■ REQUIRED ACTION ■
Only lines that contain the string "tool" should be returned from the material below.

■ SOURCE MATERIAL ■
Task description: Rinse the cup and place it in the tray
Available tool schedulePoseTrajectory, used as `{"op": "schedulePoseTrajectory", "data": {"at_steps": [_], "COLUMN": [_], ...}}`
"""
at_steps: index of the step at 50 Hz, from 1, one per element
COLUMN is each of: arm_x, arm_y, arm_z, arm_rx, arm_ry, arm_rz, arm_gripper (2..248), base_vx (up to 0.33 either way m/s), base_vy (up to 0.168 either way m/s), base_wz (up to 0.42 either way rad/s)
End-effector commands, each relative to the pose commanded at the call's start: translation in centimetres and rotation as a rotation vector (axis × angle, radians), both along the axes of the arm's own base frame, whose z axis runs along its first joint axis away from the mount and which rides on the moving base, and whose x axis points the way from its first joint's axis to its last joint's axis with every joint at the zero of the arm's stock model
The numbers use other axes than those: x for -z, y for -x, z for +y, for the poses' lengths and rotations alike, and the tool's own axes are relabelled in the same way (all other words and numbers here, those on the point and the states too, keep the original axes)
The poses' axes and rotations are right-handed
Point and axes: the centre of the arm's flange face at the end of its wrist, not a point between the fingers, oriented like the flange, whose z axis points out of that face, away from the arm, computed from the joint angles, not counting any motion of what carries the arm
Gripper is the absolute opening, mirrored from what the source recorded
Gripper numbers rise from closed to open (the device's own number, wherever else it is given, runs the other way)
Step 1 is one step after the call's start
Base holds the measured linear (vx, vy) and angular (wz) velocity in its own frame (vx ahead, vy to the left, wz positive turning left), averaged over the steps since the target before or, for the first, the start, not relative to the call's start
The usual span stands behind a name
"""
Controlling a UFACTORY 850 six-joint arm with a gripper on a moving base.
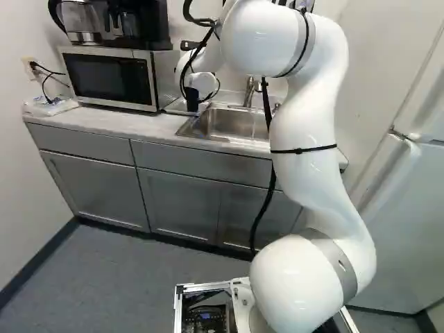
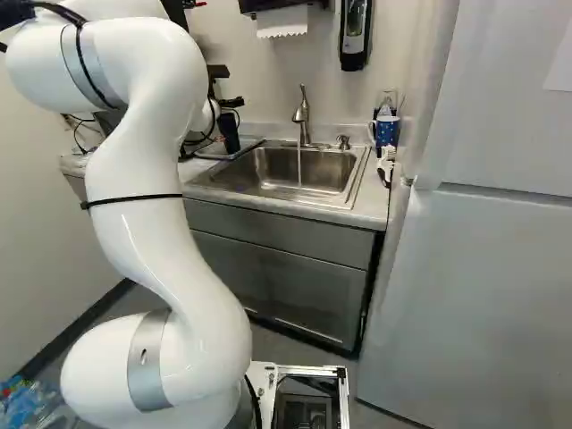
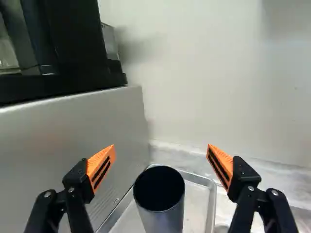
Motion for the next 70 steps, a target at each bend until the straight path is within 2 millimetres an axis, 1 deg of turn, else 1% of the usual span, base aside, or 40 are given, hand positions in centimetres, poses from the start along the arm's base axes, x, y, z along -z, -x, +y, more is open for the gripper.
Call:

■ EXERCISE RESPONSE ■
Available tool schedulePoseTrajectory, used as `{"op": "schedulePoseTrajectory", "data": {"at_steps": [_], "COLUMN": [_], ...}}`
The numbers use other axes than those: x for -z, y for -x, z for +y, for the poses' lengths and rotations alike, and the tool's own axes are relabelled in the same way (all other words and numbers here, those on the point and the states too, keep the original axes)

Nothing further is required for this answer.